Verzoeker was aangehouden, voorgeleid en ingesloten op verdenking van overtreding van de artikelen 285 en 285b Sr (bedreiging en belaging).
Verzoeker klaagde er onder meer over dat hem een consult door een arts was ontzegd. De Nationale ombudsman overwoog onder meer het volgende. Het vereiste van correcte bejegening brengt met zich mee dat de politie de omstandigheden moet creëren waarin de gezondheid en het welbevinden van ingeslotenen op onder meer het vlak van medische zorg zijn gewaarborgd. In dit verband bepaalt artikel 32 van de Ambtsinstructie voor de politie, dat in het geval er aanwijzingen zijn dat een ingeslotene medische bijstand behoeft dan wel er bij deze persoon medicijnen zijn aangetroffen, de ambtenaar met de arts overlegt. De Nationale ombudsman is van oordeel dat indien een arrestant om medicijnen vraagt, de politie zo spoedig mogelijk uitsluitsel dient te verkrijgen over de noodzaak van toediening van deze medicijnen. Dit kan alleen middels het raadplegen van een arts. In dit geval kon uit de stukken niet worden opgemaakt dat er (telefonisch) overleg met de arts had plaatsgevonden, alvorens verzoeker zijn medicijnen verstrekt kreeg. Dit was niet in overeenstemming met het vereiste van correcte bejegening. De gedraging was niet behoorlijk.

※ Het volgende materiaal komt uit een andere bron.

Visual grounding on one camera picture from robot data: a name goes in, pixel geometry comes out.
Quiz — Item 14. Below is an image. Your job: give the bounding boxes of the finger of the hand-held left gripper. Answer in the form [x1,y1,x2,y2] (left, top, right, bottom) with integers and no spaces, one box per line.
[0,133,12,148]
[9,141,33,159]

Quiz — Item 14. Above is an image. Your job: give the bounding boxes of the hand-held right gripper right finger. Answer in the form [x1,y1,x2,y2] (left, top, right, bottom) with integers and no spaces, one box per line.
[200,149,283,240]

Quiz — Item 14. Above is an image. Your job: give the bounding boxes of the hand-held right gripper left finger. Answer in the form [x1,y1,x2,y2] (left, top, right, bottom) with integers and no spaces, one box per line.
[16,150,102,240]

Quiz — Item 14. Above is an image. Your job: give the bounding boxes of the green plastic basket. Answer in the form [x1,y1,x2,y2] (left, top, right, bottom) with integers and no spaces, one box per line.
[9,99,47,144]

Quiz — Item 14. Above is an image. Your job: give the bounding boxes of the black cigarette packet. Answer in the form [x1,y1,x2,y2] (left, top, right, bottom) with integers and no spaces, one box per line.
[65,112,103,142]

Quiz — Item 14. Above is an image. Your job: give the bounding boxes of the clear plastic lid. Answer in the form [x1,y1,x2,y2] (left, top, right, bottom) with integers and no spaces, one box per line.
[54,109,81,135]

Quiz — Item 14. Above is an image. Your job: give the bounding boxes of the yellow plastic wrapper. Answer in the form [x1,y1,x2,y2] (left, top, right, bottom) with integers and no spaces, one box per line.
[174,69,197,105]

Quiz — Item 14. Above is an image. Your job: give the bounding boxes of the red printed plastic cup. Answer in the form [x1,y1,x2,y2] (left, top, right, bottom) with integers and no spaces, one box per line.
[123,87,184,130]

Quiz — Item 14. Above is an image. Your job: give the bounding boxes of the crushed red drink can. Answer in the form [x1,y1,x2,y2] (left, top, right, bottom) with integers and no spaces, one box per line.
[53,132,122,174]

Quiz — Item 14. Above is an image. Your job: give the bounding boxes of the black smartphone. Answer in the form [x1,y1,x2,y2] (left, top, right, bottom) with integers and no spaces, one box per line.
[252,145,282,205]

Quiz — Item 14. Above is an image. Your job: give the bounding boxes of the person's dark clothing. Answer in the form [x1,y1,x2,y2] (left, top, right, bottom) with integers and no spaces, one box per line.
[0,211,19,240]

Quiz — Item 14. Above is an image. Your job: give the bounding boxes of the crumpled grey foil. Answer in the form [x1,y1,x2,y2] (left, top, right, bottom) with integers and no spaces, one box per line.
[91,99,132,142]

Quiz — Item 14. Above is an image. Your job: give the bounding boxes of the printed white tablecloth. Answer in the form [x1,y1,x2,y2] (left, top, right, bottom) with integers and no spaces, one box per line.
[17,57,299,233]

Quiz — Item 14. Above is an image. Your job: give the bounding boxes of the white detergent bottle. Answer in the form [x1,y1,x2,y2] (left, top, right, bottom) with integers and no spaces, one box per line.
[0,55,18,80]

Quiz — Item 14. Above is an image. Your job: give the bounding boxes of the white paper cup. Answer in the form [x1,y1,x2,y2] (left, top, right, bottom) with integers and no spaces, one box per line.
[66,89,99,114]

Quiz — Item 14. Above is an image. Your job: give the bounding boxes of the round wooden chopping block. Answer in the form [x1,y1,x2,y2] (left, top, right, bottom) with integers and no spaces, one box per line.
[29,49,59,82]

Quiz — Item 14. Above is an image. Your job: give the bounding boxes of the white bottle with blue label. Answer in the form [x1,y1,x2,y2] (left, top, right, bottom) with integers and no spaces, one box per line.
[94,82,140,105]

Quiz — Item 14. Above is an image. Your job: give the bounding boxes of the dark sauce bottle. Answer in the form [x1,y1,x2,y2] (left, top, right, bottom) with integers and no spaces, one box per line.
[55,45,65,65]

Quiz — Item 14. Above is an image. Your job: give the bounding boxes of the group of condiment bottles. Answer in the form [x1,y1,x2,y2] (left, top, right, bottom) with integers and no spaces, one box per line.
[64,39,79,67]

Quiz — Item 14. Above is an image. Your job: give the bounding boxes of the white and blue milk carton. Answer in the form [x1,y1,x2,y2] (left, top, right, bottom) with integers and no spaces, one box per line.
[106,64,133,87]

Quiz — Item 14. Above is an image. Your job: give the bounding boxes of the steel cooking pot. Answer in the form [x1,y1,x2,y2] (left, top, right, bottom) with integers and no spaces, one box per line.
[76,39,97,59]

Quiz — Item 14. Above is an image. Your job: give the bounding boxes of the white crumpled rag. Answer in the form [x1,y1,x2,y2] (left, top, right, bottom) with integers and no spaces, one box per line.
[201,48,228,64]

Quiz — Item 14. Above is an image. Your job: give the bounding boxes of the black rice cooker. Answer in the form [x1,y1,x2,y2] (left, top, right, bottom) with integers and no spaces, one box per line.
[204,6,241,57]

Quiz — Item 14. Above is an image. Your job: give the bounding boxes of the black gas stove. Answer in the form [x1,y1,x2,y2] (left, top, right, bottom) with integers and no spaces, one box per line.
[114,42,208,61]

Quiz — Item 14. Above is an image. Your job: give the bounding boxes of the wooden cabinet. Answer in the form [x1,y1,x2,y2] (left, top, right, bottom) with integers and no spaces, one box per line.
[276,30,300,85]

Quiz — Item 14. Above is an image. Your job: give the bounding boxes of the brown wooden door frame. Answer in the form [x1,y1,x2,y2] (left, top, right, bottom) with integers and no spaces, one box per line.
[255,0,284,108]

Ook klaagde verzoeker erover dat hij niet binnen de wettelijk gestelde termijn van zes uur voor verhoor was voorgeleid ter inverzekeringstelling. De Nationale ombudsman overwoog onder meer het volgende. Het verbod van onrechtmatige vrijheidsontneming houdt voor bestuursorganen in dat zij buiten de bij of krachtens de wet bepaalde gevallen niemand zijn vrijheid mogen ontnemen. In artikel 57 Sv staat vermeld dat de (hulp)officier van justitie voor wie de verdachte wordt geleid, na hem te hebben verhoord, in het belang van het onderzoek, kan bevelen dat hij tijdens het onderzoek ter beschikking van justitie zal blijven en daarvoor op een in het bevel aangeduide plaats in verzekering kan worden gesteld. Artikel 61, eerste lid Sv bepaalt dat de verdachte, indien hij niet overeenkomstig artikel 57 Sv in verzekering wordt gesteld, noch overeenkomstig artikel 60 Sv voor de rechter-commissaris wordt geleid, na te zijn verhoord dadelijk in vrijheid wordt gesteld, tenzij hij op bevel van de (hulp)officier van justitie voor wie de verdachte is geleid voor ten hoogste zes uren wordt opgehouden voor onderzoek. Tijdens het ophouden voor onderzoek wordt de verdachte gehoord. De Hoge Raad besliste in zijn arrest van 31 augustus 2004, NJ 2004, 590 dat de in het tweede lid van artikel 61 Sv bedoelde termijn aanvangt op het moment waarop de (hulp)officier van justitie beveelt dat de verdachte wordt opgehouden voor onderzoek conform genoemd artikel. Uit de stukken was komen vast te staan dat verzoeker om 11:30 uur was voorgeleid aan een hulpofficier op wiens bevel hij werd opgehouden voor een termijn van ten hoogste zes uur. Overeenkomstig genoemd arrest van de Hoge Raad ving op dat moment de in artikel 61, tweede lid bedoelde termijn aan. De termijn van zes uur verliep aldus om 17:30 uur. Nu de Nationale ombudsman voldoende aannemelijk achtte dat verzoeker om 16:30 uur in verzekering was gesteld, was er in dit geval geen sprake geweest van een overschrijding van de in artikel 61 Sv genoemde termijn. De gedraging was behoorlijk.